What you will do
A verbatim copy of the lines from the one with "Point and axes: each" through the final line below is required; print it and nothing else.

Stored data below:

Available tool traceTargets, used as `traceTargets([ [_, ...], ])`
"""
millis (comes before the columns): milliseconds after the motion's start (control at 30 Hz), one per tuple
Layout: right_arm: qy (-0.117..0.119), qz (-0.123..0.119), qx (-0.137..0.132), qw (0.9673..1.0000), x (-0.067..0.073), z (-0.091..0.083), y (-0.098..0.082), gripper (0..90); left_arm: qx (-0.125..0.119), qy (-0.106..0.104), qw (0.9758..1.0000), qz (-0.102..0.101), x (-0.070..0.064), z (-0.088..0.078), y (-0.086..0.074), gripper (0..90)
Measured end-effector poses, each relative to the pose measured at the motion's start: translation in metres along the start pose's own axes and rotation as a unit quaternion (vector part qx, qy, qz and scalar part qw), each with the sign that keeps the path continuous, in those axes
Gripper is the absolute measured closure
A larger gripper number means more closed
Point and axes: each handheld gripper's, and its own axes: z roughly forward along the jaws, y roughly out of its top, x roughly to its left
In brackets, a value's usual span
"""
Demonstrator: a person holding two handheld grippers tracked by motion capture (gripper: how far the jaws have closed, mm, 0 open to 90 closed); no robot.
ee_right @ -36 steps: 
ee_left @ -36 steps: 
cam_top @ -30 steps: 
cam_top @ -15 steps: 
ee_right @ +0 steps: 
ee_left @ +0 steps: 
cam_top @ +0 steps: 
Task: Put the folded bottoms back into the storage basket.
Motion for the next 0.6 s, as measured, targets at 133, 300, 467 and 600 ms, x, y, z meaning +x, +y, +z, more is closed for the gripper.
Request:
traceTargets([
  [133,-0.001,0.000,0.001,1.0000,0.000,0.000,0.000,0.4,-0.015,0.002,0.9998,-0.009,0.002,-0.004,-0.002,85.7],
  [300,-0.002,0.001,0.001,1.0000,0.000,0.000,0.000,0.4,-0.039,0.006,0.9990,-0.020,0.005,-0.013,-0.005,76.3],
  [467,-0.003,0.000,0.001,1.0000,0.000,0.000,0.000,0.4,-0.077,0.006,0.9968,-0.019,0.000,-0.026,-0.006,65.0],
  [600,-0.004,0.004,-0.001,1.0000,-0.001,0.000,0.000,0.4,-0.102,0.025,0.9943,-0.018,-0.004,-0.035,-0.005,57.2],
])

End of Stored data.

Result below
Point and axes: each handheld gripper's, and its own axes: z roughly forward along the jaws, y roughly out of its top, x roughly to its left
In brackets, a value's usual span
"""
Demonstrator: a person holding two handheld grippers tracked by motion capture (gripper: how far the jaws have closed, mm, 0 open to 90 closed); no robot.
ee_right @ -36 steps: 
ee_left @ -36 steps: 
cam_top @ -30 steps: 
cam_top @ -15 steps: 
ee_right @ +0 steps: 
ee_left @ +0 steps: 
cam_top @ +0 steps: 
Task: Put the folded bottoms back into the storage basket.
Motion for the next 0.6 s, as measured, targets at 133, 300, 467 and 600 ms, x, y, z meaning +x, +y, +z, more is closed for the gripper.
Request:
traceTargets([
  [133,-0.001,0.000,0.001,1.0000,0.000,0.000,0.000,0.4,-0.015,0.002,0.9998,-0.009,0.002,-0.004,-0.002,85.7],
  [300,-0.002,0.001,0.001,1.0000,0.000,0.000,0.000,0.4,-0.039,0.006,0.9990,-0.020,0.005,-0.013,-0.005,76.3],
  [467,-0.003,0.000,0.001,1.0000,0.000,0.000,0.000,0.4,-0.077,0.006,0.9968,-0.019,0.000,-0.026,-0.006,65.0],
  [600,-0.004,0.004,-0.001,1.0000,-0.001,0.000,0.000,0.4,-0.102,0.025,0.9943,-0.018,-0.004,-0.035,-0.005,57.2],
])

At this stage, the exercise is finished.